Work instructions
In the listing below, find the line with "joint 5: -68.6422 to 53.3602" and the line with "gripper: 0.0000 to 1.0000". Repeat those two lines and all lines between them exactly.

Available data
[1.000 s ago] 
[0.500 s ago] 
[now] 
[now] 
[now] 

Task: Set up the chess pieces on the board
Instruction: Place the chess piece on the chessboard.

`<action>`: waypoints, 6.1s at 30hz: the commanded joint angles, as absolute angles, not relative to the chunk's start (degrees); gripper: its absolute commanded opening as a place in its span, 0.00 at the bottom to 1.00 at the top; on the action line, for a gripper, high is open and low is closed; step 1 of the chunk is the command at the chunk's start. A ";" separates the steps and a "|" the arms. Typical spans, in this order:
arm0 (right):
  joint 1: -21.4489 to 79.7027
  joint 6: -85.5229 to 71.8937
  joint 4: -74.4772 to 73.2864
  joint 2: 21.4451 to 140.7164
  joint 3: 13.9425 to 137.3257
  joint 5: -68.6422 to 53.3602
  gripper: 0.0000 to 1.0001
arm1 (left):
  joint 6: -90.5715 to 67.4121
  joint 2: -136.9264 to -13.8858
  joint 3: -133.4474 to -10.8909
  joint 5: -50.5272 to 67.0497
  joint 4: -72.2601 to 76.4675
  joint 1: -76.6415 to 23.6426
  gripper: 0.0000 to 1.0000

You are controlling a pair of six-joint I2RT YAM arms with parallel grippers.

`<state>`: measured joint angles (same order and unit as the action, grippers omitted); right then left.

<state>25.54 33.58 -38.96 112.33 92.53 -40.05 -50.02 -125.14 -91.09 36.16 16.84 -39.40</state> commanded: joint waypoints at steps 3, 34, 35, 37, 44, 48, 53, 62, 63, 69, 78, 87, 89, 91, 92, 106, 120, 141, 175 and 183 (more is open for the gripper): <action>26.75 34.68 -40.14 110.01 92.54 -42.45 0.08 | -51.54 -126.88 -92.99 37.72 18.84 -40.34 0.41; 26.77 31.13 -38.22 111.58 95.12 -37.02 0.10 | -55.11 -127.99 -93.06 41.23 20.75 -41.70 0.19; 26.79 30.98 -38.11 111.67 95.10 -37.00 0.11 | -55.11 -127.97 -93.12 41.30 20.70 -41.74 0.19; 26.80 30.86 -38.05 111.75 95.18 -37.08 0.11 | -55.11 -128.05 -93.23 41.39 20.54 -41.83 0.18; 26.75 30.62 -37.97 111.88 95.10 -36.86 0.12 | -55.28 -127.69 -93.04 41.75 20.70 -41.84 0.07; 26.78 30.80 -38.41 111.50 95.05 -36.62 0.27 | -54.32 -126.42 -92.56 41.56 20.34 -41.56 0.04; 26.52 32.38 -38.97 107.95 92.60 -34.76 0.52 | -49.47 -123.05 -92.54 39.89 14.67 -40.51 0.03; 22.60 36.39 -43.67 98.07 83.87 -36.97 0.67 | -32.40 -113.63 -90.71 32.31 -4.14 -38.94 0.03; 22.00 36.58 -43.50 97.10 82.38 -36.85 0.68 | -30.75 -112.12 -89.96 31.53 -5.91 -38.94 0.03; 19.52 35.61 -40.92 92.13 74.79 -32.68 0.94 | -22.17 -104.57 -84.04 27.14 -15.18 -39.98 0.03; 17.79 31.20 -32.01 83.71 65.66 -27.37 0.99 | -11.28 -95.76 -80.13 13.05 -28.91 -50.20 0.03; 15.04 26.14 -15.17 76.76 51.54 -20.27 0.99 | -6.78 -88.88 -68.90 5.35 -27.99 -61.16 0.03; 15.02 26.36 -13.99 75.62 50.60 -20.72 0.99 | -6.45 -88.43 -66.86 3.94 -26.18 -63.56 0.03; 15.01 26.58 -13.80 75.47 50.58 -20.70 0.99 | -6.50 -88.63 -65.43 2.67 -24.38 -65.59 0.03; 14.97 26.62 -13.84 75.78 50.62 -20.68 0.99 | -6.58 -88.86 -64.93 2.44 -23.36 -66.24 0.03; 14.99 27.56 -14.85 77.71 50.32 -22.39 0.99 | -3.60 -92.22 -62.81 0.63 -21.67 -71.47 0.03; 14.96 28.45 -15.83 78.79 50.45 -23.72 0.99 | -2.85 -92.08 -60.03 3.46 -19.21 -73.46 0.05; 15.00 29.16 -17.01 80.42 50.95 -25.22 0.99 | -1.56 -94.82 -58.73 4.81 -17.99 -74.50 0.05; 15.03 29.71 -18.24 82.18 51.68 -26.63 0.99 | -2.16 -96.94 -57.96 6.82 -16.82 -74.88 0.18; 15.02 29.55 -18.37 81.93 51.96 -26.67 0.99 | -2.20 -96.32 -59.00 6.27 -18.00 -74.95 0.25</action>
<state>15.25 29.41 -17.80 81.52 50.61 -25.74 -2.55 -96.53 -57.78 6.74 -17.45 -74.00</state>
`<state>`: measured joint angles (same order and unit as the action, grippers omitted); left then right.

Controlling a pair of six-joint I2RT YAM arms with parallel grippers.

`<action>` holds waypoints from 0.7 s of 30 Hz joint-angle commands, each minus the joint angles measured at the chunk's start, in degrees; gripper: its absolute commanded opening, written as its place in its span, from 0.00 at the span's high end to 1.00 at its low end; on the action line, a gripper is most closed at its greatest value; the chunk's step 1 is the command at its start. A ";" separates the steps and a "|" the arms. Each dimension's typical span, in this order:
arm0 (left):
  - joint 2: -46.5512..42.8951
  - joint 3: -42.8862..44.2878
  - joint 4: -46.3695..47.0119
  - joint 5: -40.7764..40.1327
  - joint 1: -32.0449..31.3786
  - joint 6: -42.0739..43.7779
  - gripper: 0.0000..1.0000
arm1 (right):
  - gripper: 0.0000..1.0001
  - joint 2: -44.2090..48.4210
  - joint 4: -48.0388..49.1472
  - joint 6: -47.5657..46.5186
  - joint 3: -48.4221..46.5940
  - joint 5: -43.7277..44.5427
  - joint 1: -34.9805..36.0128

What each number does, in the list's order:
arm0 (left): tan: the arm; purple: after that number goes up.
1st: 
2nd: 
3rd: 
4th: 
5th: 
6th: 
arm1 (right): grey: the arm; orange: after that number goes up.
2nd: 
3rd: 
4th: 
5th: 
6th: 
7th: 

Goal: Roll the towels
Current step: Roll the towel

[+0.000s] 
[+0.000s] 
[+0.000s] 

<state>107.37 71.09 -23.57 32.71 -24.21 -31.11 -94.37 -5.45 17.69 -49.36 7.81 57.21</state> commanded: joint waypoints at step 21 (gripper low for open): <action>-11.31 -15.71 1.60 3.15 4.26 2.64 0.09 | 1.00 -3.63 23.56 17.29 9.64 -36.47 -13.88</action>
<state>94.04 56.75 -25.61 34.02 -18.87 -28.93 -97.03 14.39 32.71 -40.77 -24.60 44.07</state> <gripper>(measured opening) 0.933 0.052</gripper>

Written answer
  joint 5: -68.6422 to 53.3602
  gripper: 0.0000 to 1.0001
arm1 (left):
  joint 6: -90.5715 to 67.4121
  joint 2: -136.9264 to -13.8858
  joint 3: -133.4474 to -10.8909
  joint 5: -50.5272 to 67.0497
  joint 4: -72.2601 to 76.4675
  joint 1: -76.6415 to 23.6426
  gripper: 0.0000 to 1.0000

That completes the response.